Standard Evaluation Procedures

 

 

TunedIT provides evaluation procedures calculating three most common types of metrics: accuracy, RMSE and MAE. They can be applied to challeneges, where the solutions have the form of lists of predicted values (as opposed to a working algorithm).

Accuracy

Accuracy is a standard metric for classification problems. It is equal to the ratio of the correctly classified samples to the total number of samples, i.e.:

(1)
\begin{align} Accuracy = \frac{\#(\text{Correctly classified samples})}{\text{\#(All samples)}} \end{align}

The higher the score is, the better, i.e. more samples were correctly classified.

Class labels must be integers, this procedure does not work currently with symbolic labels.

RMSE (Root Mean Squared Error)

RMSE is one of the most common metrics for regression problems.
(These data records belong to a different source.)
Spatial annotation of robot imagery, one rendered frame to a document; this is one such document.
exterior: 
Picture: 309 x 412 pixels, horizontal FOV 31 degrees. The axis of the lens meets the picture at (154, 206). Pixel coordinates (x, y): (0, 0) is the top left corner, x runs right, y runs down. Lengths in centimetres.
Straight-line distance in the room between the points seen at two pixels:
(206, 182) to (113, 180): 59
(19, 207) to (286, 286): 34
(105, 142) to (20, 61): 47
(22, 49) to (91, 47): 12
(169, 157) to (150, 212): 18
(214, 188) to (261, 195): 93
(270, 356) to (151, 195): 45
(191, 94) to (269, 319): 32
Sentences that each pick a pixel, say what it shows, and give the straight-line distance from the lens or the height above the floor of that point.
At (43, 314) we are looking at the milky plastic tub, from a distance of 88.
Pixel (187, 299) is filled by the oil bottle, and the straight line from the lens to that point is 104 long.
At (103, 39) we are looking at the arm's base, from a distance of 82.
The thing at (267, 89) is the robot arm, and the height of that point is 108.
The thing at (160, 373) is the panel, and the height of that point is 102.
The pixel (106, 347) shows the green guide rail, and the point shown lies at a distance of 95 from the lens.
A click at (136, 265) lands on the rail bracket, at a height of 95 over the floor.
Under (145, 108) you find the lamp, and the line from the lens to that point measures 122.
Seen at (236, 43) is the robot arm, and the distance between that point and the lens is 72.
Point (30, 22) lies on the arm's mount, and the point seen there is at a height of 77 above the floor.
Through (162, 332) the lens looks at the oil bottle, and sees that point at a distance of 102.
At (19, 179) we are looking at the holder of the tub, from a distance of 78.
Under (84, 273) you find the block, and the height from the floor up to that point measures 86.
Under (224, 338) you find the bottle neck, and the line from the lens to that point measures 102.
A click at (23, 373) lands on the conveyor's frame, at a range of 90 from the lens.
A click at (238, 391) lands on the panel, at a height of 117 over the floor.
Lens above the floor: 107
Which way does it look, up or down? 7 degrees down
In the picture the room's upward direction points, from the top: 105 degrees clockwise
It is defined as the square root of the mean squared error:

(2)
\begin{align} RMSE = \sqrt{\frac{1}{n}\sum_{i=1}^{n} (p_i - t_i)^2 } \end{align}

where
$n$ is the total number of samples,
$p_i$ is the predicted value,
$t_i$ is the target value.

This metric calculates an error, so the smaller this value is, the better.

MAE (Mean Absolute Error)

Another popular metric for regression problems:

(3)
\begin{align} RMSE = \frac{1}{n}\sum_{i=1}^{n} |p_i - t_i| \end{align}

where
$n$ is the total number of samples,
$p_i$ is the predicted value,
$t_i$ is the target value.

Similarly to RMSE, smaller value of this metric denotes a better algorithm.

Required files format

Evaluation procedures work on two files: the test file provided by the challenge organizer and a participant's solution. For standard evaluation procedures, both of them should be text files containing lists of values, one per line.
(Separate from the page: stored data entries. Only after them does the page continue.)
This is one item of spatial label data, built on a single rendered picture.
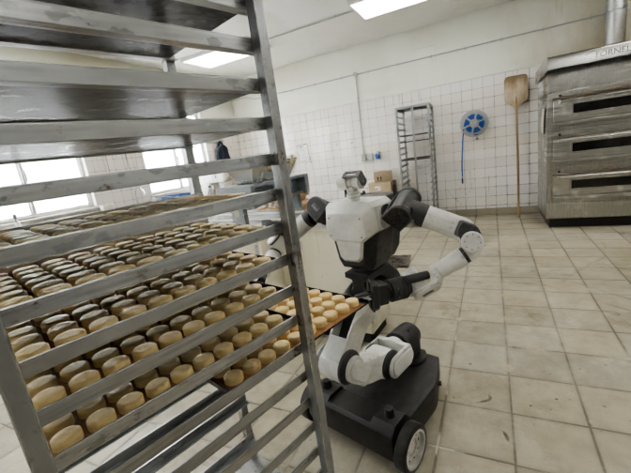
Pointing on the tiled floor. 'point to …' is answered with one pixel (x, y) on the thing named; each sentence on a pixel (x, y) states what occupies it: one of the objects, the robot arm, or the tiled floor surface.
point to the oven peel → (516, 91)
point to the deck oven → (585, 137)
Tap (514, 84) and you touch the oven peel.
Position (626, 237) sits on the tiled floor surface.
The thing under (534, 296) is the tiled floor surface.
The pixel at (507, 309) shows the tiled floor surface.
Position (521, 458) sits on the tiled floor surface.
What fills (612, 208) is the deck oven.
The solution should simply list all predicted values. The format of the test files is slightly different due to two phases of tests: preliminary and final. Therefore there are also two test sets, each containing different subset of samples. If a sample wasn't chosen to the given test set, it should be marked with and empty line. Thus, a test file should contain target values mixed with blank lines. If one of the files contains a certain value, the other should contain an empty line in this place (and vice versa).

The simplest way to generate appropriate files is to use the Data Wizard.